**YOUR ASSIGNMENT**
Copy nothing but the lines below running from the line containing "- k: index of" through the line containing "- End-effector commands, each", both end lines included.

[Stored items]
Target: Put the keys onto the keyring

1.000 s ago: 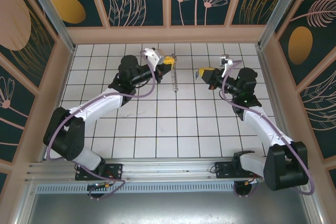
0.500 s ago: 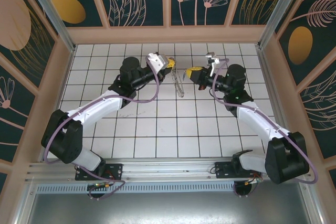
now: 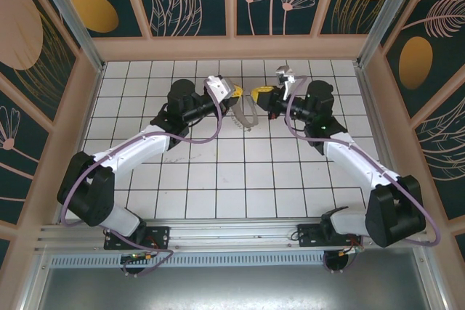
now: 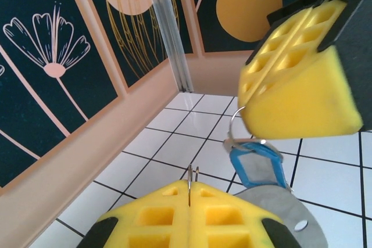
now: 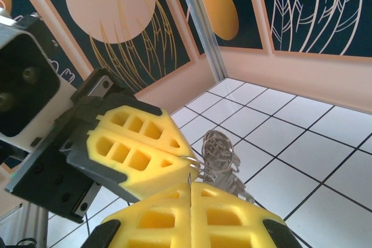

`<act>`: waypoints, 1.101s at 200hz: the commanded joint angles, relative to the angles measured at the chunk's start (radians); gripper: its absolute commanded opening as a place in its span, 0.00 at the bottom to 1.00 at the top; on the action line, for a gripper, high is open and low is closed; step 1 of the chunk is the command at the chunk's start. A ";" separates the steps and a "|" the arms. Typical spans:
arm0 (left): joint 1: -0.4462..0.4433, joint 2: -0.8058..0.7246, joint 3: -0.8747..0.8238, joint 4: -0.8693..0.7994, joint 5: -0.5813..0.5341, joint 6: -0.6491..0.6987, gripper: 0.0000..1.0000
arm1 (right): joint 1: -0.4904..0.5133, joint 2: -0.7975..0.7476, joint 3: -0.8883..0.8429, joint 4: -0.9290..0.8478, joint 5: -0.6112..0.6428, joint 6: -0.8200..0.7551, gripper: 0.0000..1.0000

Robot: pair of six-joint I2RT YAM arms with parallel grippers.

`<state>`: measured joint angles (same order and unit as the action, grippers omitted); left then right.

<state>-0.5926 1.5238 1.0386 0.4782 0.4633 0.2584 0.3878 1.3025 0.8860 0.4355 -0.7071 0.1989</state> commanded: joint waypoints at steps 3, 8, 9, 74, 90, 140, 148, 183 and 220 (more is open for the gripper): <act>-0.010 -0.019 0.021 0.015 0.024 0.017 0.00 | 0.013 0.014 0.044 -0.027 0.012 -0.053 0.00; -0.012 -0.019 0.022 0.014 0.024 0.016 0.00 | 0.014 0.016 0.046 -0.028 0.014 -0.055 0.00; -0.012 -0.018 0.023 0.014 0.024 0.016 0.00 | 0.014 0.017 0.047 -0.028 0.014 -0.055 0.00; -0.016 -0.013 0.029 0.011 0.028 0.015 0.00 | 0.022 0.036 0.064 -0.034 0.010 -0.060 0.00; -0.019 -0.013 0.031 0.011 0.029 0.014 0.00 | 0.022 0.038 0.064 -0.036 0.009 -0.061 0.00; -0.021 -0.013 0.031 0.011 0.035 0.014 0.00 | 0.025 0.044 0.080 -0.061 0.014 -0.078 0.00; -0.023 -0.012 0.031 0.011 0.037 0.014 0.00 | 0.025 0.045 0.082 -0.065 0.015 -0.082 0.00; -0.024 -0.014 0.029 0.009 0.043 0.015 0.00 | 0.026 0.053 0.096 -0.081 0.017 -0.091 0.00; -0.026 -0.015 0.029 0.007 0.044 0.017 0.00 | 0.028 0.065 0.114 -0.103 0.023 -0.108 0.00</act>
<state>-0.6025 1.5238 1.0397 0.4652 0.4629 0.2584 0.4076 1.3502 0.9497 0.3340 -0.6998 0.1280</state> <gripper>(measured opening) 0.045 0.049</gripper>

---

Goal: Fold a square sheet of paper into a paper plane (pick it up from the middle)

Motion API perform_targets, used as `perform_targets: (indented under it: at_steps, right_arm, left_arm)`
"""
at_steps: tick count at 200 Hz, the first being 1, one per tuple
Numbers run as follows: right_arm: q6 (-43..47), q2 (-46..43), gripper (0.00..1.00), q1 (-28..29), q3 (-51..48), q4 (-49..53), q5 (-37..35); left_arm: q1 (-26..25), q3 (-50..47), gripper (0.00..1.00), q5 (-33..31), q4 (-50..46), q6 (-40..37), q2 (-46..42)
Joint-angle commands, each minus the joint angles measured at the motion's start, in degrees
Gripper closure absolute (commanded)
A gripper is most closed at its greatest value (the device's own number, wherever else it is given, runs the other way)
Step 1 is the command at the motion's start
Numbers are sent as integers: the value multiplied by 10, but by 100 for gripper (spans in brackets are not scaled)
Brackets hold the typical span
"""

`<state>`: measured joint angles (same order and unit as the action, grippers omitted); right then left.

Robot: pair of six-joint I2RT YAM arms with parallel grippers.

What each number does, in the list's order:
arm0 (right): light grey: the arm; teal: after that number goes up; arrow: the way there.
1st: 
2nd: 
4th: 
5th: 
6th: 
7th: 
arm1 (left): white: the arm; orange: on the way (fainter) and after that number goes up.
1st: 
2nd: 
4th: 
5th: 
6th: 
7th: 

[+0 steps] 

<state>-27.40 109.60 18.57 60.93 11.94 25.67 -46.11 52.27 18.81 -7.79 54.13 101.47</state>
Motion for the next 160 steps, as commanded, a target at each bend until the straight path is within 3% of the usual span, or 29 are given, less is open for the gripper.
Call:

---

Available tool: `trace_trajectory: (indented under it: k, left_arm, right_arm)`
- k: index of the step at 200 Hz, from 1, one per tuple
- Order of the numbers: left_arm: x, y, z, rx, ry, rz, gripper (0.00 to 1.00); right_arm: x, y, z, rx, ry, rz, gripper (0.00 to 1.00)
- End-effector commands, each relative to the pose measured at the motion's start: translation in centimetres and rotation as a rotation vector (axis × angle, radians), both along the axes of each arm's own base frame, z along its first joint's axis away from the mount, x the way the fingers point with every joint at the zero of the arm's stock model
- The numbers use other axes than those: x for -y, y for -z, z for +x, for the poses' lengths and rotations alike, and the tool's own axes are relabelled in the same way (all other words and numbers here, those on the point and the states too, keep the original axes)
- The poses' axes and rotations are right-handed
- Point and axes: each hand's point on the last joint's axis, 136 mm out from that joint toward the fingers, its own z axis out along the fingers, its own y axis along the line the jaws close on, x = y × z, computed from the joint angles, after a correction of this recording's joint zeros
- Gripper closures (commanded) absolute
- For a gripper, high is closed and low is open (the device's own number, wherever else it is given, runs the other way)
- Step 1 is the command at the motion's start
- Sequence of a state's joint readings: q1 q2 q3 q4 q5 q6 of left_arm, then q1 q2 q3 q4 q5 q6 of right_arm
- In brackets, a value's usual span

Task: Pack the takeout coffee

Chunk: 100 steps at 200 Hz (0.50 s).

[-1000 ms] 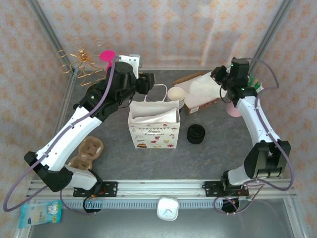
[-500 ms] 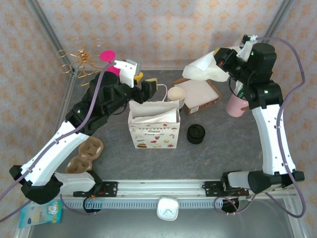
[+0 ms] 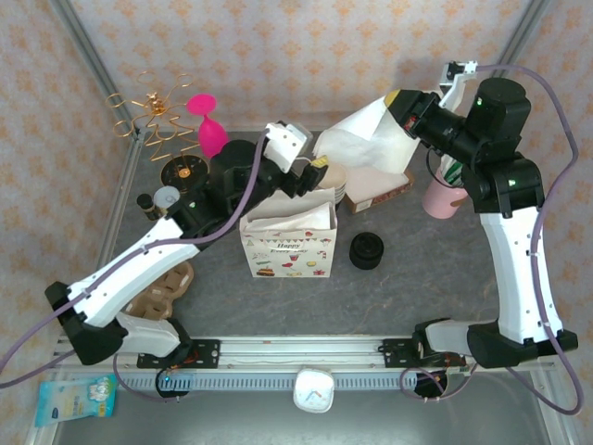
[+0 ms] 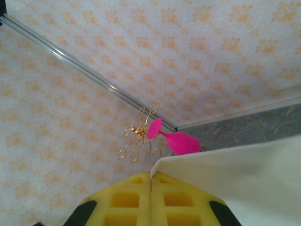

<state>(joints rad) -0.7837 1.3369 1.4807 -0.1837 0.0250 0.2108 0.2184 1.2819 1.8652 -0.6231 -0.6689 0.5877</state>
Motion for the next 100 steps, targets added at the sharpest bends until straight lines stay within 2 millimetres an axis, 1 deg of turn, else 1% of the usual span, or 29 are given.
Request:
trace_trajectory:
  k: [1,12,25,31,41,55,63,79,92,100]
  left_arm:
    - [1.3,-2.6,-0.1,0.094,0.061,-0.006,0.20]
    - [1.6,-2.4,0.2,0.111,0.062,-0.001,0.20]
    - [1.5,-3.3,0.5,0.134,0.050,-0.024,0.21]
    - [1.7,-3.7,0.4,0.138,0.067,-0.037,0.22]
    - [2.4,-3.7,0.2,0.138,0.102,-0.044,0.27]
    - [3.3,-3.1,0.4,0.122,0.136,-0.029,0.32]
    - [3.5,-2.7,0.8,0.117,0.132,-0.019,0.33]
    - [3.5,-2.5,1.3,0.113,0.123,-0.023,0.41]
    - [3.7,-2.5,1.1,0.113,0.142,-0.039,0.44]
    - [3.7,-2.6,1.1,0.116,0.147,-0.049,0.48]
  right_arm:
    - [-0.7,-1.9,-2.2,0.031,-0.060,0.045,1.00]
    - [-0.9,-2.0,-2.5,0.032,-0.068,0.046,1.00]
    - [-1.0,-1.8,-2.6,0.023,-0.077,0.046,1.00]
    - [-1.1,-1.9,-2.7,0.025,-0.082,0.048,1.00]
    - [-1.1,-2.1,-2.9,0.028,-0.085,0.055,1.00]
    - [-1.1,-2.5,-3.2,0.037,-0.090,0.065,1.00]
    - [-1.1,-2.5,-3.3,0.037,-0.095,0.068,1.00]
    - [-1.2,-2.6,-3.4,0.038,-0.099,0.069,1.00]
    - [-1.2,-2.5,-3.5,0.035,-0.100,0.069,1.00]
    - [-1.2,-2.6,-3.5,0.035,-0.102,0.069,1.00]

**SOLVED EXERCISE**
- k: index of the step at 200 Hz, from 1, one per tuple
- Order of the numbers: left_arm: x, y, z, rx, ry, rz, gripper (0.00 to 1.00); right_arm: x, y, z, rx, ry, rz, gripper (0.00 to 1.00)
- End-effector commands, each relative to the pose measured at the motion's start: translation in centimetres and rotation as a rotation vector (axis × angle, radians), both along the axes of each arm's own base frame, z along its first joint's axis away from the mount, x the way the fingers point with every joint at the zero of the arm's stock model

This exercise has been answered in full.